Assim “como em todo fenômeno de
prostituição, as minorias étnicas e nacionais são sobreexploradas”. Varões de
seus próprios países, de regiões próximas e de países ocidentais vêm para
comprar sexo barato de mulheres que necessitam de recursos para sobreviver.
Embora a marca de classe tenha estado presente na prostituição anterior à
globalização capitalista, nesta época de crescente mercantilização dos corpos
das mulheres, a pobreza e a extrema pobreza das mulheres, ou seja, a hierarquia
de classe, adquiriu uma dimensão que não tinha no passado.
A globalização econômica tornou
possível que a prostituição se converta em um lugar de intersecção entre o norte
e o sul, pois o sul exporta mulheres para consumo sexual dos varões do norte. E
os homens do norte viajam para países do sul para comprar sexo e exercer o
direito patriarcal que lhes autoriza a usar sexualmente as mulheres no marco da
prostituição. Esta indústria conecta o norte rico e o sul endividado. E, além
disso, contribui para criar uma nova afiliação entre os varões do norte e os do
sul. Com mais ou menos recursos, os varões ocidentais compartilham com os do
restante do mundo a possibilidade de usar sexualmente as mulheres que o
capitalismo neoliberal e os distintos patriarcados situaram nesses lugares
delimitados para satisfazer o desejo masculino. Inclusive, em alguns países em
que a prostituição foi legalizada, os demandantes não só acreditam ter o
direito de usar sexualmente as mulheres prostituídas, como também possuem esse
direito consagrado por lei. A cartografia global da prostituição mostra varões
dos países centrais cruzando regiões e até mesmo continentes para ter acesso a
corpos de mulheres e meninas de outras raças e culturas que só possuem o seu
corpo para sobreviver. São deslocamentos pontuais dos demandantes de
prostituição para comprar sexo barato, racializado e, muitas vezes, infantil.

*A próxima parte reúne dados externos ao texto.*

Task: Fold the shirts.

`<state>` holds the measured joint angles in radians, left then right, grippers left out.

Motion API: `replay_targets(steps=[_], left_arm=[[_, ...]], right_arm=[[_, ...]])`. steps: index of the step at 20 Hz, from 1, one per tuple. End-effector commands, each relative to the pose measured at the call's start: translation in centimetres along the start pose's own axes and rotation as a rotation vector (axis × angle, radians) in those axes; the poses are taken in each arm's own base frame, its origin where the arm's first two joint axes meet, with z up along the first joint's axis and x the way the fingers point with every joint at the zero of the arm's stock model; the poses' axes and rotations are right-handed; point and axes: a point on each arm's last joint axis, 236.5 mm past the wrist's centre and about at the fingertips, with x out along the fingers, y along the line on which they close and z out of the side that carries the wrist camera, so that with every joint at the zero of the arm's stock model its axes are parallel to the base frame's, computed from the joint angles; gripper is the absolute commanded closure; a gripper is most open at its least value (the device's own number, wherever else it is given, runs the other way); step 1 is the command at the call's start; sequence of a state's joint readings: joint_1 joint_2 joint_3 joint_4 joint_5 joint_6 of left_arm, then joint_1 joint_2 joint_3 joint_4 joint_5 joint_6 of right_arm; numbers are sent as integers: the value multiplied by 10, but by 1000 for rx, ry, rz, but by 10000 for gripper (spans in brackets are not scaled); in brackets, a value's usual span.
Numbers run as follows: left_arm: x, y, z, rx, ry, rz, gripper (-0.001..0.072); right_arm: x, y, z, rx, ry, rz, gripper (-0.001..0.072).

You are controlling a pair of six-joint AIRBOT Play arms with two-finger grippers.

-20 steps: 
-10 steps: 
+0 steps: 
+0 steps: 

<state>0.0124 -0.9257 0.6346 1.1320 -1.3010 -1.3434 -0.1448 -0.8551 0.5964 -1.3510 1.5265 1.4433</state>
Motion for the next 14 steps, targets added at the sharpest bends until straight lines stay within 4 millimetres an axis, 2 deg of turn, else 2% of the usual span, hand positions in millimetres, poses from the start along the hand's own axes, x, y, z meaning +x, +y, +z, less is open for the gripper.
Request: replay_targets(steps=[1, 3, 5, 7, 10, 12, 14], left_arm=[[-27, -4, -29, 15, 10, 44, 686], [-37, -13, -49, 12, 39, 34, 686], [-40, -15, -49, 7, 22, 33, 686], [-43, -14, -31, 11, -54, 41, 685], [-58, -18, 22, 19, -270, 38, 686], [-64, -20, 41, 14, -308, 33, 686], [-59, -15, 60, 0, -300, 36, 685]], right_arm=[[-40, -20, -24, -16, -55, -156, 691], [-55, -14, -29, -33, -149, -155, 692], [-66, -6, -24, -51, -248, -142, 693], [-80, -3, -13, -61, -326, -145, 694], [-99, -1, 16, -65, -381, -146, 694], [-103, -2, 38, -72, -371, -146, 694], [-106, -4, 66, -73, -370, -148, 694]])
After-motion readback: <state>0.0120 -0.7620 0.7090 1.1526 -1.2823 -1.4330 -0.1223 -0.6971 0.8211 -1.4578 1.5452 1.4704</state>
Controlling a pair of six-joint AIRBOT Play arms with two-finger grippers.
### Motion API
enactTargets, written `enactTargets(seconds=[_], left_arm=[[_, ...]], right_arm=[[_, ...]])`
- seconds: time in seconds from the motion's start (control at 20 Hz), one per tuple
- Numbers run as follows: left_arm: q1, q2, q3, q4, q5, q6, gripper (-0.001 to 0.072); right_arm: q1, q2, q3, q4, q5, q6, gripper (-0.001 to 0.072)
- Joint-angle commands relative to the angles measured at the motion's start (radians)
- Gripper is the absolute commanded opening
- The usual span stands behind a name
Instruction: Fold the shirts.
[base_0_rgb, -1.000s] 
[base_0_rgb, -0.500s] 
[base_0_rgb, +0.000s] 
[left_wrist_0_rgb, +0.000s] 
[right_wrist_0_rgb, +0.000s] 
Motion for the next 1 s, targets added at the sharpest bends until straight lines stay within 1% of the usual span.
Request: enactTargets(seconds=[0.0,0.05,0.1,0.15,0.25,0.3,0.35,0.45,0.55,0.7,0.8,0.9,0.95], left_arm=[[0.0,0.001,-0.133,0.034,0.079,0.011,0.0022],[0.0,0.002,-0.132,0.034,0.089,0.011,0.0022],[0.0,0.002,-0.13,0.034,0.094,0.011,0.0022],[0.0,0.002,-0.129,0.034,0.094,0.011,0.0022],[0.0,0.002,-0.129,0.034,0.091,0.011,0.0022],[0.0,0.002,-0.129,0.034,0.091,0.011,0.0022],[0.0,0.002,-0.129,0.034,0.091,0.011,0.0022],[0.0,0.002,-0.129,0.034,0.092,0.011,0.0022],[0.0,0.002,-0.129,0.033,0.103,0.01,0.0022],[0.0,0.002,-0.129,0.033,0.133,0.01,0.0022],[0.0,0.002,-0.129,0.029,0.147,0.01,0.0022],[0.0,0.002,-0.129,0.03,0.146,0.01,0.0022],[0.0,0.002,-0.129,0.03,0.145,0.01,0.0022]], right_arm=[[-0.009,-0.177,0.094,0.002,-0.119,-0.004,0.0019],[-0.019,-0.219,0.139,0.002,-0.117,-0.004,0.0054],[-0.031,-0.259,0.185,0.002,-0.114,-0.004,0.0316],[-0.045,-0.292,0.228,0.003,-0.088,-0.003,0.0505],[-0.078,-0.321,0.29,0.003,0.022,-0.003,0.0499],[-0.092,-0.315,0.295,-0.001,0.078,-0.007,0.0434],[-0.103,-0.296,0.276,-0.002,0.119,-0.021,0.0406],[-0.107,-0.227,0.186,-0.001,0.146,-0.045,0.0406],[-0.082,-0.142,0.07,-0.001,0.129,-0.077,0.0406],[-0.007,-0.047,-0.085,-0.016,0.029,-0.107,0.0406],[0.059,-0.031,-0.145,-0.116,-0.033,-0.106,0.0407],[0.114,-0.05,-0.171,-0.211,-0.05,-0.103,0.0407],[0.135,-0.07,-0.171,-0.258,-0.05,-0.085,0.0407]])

A teoria feminista propôs a
necessidade de estudar a política sexual de todas as instituições para
compreender as lógicas patriarcais que habitam em seu interior. Neste sentido,
a política sexual da prostituição demonstra sociologicamente o caráter
interclassista dos demandantes e a composição feminina e sem recursos daquelas
que exercem a prostituição. A lógica patriarcal e a lógica de classe se fundem
na prostituição.
A característica mais
significativa do capitalismo avançado é sua globalização. E essa exigência
chegou à prostituição. A globalização desativa as fronteiras para o capital e
as mercadorias. E a mercadoria sobre a qual está edificada a indústria do sexo,
os corpos das mulheres, não podem permanecer dentro dos limites do
Estado-nação. Principalmente, porque essa “mercadoria” diminui nas sociedades
de bem-estar e há muitas disponíveis nos países com altas taxas de pobreza. O
que quer dizer é que a globalização da indústria do sexo exige que os corpos
das mulheres possam ser deslocados de seus países de origem e sejam
transferidos a países em que a demanda não se cobre.

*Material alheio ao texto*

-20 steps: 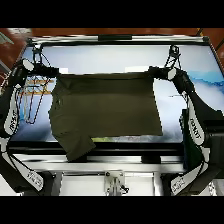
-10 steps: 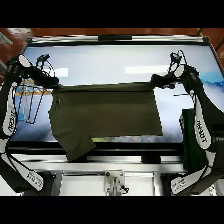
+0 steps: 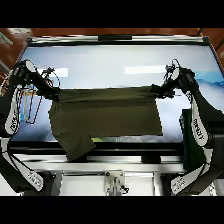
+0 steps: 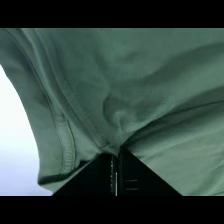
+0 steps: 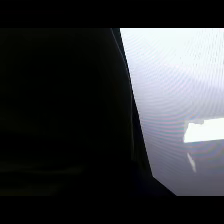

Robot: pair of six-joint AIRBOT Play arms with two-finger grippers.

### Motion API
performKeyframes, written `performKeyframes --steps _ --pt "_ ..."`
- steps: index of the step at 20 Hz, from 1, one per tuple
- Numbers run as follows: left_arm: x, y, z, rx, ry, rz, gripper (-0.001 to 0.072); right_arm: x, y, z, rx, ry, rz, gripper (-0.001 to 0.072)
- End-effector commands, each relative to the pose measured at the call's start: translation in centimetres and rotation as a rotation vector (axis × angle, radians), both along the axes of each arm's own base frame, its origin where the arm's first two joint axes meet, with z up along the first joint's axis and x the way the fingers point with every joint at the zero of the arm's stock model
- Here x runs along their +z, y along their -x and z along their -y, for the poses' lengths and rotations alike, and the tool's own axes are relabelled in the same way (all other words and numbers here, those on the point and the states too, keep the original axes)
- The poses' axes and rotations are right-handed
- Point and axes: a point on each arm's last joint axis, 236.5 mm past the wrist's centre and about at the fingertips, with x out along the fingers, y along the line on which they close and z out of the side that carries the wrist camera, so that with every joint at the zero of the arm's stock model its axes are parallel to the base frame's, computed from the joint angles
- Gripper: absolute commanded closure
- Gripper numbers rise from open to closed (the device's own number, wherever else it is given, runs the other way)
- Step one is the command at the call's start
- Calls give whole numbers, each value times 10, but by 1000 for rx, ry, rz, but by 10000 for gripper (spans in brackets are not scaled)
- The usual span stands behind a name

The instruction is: Fold the shirts.

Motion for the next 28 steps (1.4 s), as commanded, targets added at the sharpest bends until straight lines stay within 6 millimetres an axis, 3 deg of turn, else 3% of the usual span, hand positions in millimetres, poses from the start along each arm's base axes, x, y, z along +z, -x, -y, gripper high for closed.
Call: performKeyframes --steps 1,6,7,9,10,13,15,17,18,21,24,26,28 --pt "0 13 0 2 0 -58 680 -5 6 8 -9 34 -33 637" --pt "-6 15 2 45 -3 -86 679 -14 10 -2 -36 -9 -66 634" --pt "-7 15 2 56 -4 -91 652 -15 11 -6 -39 -28 -71 569" --pt "-5 15 0 71 -5 -87 251 -6 13 -6 -22 -33 -66 279" --pt "-1 17 -3 84 -6 -95 158 4 17 -3 12 -15 -63 248" --pt "26 32 -9 138 13 -123 166 45 49 30 88 86 -107 248" --pt "62 37 3 124 94 -83 169 71 82 55 93 109 -186 248" --pt "92 45 16 81 166 -17 251 95 113 60 102 22 -227 248" --pt "96 58 18 89 175 -24 251 105 126 60 101 -22 -218 248" --pt "77 115 18 175 188 -67 250 113 154 65 64 -74 -153 248" --pt "42 177 24 256 241 -61 244 95 180 61 62 -78 -153 248" --pt "34 210 48 220 386 -41 244 85 188 48 67 -130 -165 248" --pt "17 236 54 241 412 -72 244 83 189 33 77 -193 -163 249"
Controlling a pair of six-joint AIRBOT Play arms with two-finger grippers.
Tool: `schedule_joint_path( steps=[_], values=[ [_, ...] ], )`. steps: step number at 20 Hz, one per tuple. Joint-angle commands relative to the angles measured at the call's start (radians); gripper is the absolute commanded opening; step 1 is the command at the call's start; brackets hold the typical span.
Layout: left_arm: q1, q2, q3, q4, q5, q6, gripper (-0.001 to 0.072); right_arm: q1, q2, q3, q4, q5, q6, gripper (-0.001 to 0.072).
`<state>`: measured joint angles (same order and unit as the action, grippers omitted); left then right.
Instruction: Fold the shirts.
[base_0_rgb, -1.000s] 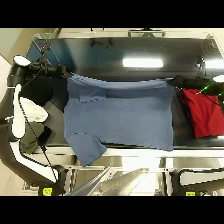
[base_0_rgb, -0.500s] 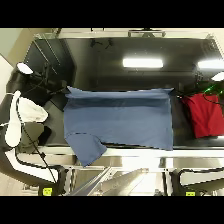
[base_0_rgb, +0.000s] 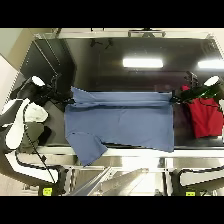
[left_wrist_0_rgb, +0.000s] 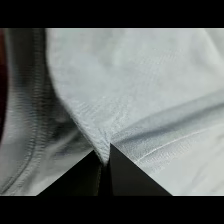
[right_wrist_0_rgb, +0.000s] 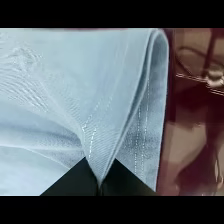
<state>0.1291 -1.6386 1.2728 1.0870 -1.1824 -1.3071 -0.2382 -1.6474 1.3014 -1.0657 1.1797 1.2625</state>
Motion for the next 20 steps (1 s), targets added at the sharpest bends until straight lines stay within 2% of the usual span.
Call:
schedule_joint_path(
  steps=[1, 4, 8, 9, 10, 11, 14, 16, 20],
  values=[
    [-0.006, 0.000, -0.016, 0.058, 0.038, -0.049, 0.0014, 0.043, -0.010, -0.005, -0.064, -0.013, 0.079, 0.0015],
    [-0.015, 0.000, -0.015, 0.066, 0.050, -0.049, 0.0014, 0.090, -0.010, -0.005, -0.156, -0.029, 0.161, 0.0015],
    [-0.040, 0.001, -0.015, 0.065, 0.084, -0.048, 0.0016, 0.130, -0.010, -0.005, -0.172, -0.043, 0.180, 0.0018],
    [-0.043, 0.000, -0.010, 0.065, 0.078, -0.049, 0.0054, 0.133, -0.010, -0.005, -0.173, -0.043, 0.193, 0.0098],
    [-0.043, 0.001, 0.005, 0.065, 0.058, -0.048, 0.0223, 0.132, -0.008, -0.003, -0.173, -0.040, 0.194, 0.0287],
    [-0.043, 0.001, 0.034, 0.066, 0.021, -0.048, 0.0281, 0.127, -0.003, 0.000, -0.175, -0.019, 0.194, 0.0369],
    [-0.006, 0.018, 0.169, 0.066, -0.143, -0.069, 0.0280, 0.100, 0.057, 0.006, -0.281, 0.087, 0.220, 0.0370],
    [0.028, 0.073, 0.193, 0.066, -0.187, -0.076, 0.0278, 0.066, 0.128, 0.001, -0.323, 0.160, 0.227, 0.0370],
    [0.101, 0.277, -0.020, 0.065, -0.192, -0.074, 0.0278, 0.016, 0.301, -0.185, -0.321, 0.164, 0.208, 0.0371]
  ],
)
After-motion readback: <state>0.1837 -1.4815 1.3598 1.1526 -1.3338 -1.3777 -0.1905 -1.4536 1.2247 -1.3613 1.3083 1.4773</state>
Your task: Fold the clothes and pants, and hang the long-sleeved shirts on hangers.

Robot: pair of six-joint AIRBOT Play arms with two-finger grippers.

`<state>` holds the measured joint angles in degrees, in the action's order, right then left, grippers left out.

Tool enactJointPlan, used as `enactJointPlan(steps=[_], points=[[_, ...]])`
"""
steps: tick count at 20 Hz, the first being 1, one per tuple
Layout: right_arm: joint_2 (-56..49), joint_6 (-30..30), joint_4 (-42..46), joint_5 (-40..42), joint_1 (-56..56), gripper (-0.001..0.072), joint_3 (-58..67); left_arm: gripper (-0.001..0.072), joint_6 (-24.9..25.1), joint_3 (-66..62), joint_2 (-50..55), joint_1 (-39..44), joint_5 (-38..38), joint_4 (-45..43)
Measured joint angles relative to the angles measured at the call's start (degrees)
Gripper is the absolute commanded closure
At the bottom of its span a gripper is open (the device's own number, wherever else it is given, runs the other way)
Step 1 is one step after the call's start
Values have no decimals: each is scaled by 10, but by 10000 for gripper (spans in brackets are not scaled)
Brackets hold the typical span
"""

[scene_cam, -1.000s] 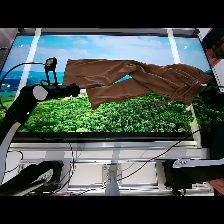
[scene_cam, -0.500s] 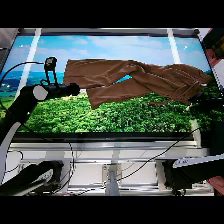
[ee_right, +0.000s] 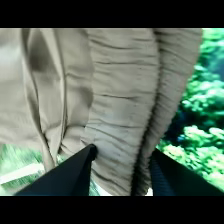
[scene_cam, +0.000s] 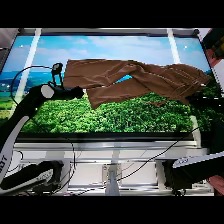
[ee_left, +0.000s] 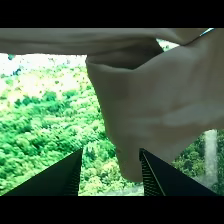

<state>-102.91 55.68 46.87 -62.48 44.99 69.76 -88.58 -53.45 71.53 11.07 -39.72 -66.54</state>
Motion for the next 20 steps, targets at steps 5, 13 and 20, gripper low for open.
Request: enactJointPlan(steps=[5, 13, 20], points=[[-1, -49, 12, -39, 0, 678, -1, 63, -2, 0, 52, 0, -6, 39], [0, -69, -7, -54, -1, 678, 1, 159, 24, 0, 133, 17, -2, 150], [27, -73, -43, -100, -1, 678, 41, 681, 71, -3, 193, 62, 103, 258]])
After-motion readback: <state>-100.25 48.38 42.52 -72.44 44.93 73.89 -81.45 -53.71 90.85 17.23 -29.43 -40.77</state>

O tráfico, o turismo sexual e o
negócio das esposas que são compradas por correio garantem que a severa
desigualdade das mulheres possa ser transferida para além das fronteiras
nacionais, de maneira tal que as mulheres dos países pobres possam ser
compradas com fins sexuais por homens dos países ricos. O século XX viu o fato
dos países ricos prostituírem as mulheres dos países pobres como uma forma de
colonialismo sexual.
Como afirmava no primeiro
capítulo, seguindo a análise de Saskia Sassen, uma característica fundamental
do capitalismo global é a lógica de expulsões que coloca em funcionamento para
conseguir, em pouco tempo e sem economias produtivas, alguns níveis de lucros
impensáveis. Deste ponto de vista, as mulheres prostituídas não só representam
uma das grandes expulsões do século XXI, como também são submetidas às mesmas
regras que outras mercadorias para o consumo. A prostituição é assim o máximo
expoente do deslocamento neoliberal, pois as mulheres são transferidas dos
países com altos níveis de pobreza para os países com mais bem-estar social,
para que os varões demandantes de todas as classes sociais acessem sexualmente
os corpos dessas mulheres. O corpo das mulheres prostituídas se torna uma
mercadoria muito cobiçada pelos traficantes e cafetões, porque proporciona
altos lucros com baixos custos. Esta forma de funcionamento do capitalismo, o
deslocamento da produção menos qualificada a países com poucos direitos
trabalhistas e altas taxas de pobreza, estendeu-se às mulheres prostituídas.
No entanto, esta condução de
mulheres para a indústria do sexo tem elementos que a convertem em uma
autêntica expulsão. São mulheres expulsas de sua condição de cidadã, de seus
contextos culturais, de seus ambientes familiares e de seus projetos de vida.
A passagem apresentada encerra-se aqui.